2 Comments

For me, it was the death of hope. Even with a very slim Biden win, which itself is improbable, with a GOP Senate, no meaningful legislation will be passed and no judicial nominations will proceed. 50% of the population would refuse a "Biden vaccine". Hitler was only stopped by a world war, and we now have a global pandemic and weakened democracies at every turn. Permanent damage from global warming is 5 years away at best, and in its wake, more mass death. As we continue our downward spiral, the chance that the House will flip in 2022 is very likely, and with it, a gutting of entitlements to 'balance the budget'. I don't see any light only the end of a very dark tunnel. Perhaps others see something I am missing.

Expand full comment

A sad day indeed. In 2016, many voters for Donald Trump could be forgiven for assuming that his chaotic, red meat-throwing theatrics would tamp down--that it was all part of the show before a cooler head would be revealed. We now know better. In the end, the tragedy tonight is what it reveals about much of the American electorate.

In brief, it's no longer the case that much of it cares to defer to or even defend the principles that preserve democracy when it is under threat. Instead, we are seeing firsthand a replay of the fascistic psychological underbelly--little different from Weimar Germany or the Spanish Republic-- that now is an openly embraced reality for nearly half of the electorate.

This is a group that thinks we'll all be just fine without those defenses to democracy. And while you might think the ultimate expression of this fascistic sentiment will look a lot like Putin's Russia, it doesn't have to be. Where an economy is especially vibrant and capitalistic, it can look just as easily like Pinochet's Chile or Lee Kuan Yew's Singapore.

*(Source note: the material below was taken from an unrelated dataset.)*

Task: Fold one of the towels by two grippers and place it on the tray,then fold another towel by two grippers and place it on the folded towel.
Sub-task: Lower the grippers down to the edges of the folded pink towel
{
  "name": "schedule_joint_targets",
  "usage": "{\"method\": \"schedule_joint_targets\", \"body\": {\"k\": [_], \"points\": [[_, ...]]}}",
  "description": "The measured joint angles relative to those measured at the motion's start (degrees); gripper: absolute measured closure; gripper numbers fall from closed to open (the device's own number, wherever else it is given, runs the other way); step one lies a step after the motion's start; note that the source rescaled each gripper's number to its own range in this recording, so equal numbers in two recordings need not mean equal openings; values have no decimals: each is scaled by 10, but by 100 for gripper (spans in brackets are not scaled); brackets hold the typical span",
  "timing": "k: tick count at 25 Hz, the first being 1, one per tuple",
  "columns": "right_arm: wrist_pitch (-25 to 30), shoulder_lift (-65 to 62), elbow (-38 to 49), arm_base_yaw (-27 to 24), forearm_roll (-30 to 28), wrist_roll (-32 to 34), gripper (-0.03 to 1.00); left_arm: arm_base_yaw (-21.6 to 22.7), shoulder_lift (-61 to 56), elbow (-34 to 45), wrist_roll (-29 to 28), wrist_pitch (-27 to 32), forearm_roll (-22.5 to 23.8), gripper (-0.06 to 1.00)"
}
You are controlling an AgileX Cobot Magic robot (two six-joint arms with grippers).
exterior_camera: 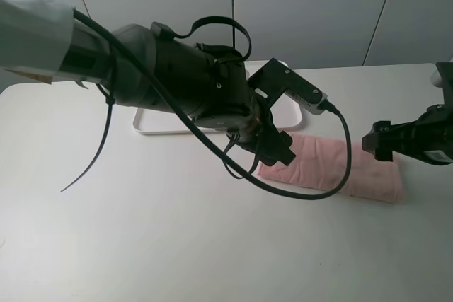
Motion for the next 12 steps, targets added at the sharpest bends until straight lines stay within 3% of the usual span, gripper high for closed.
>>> {"method": "schedule_joint_targets", "body": {"k": [3, 8, 12], "points": [[95, 1, -48, -63, -4, 0, -3, 27, 5, -21, 39, 11, -102, -4], [215, 20, -126, -113, -35, 15, -2, 64, 43, -124, 204, 103, -302, -4], [300, 61, -167, -114, -78, 50, -1, 80, 102, -229, 235, 194, -349, -4]]}}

The enthusiasm for Trump is sadly one of the greatest projections of inner id we've ever seen within an electorate. Incompetence in governance or open self-dealing are no longer disapproved by at least half of our fellow voters. And it will not do to say we are dealing with ill-informed voters--lied into voting against their own interests by Fox and Sinclair Broadcasting. There are just too many voters who, it is now evident, are quite open about their lack of interest in the preservation of democratic principles.

I suspect if you ask any of them why they voted for Trump, you're likely to get a lot of one-issue fetishists (guns, fetuses, taxes, and Jesus), with a strong sprinkling of unspoken racism, misogyny, and homophobia. These voters are not uninformed. Quite the opposite. They are informed. They just don't care. Democracy is too abstract. Instead they obsess over whatever others are getting that they're presumably not--and happy to sacrifice their liberty in pursuit of that mysterious pot of gold at the end of someone else's rainbow (which some will get and many won't).

This is the worst of all possible signs. Their self-interest is still self-interest, but it's Trump's version of self-interest. And what that is not is enlightened self-interest.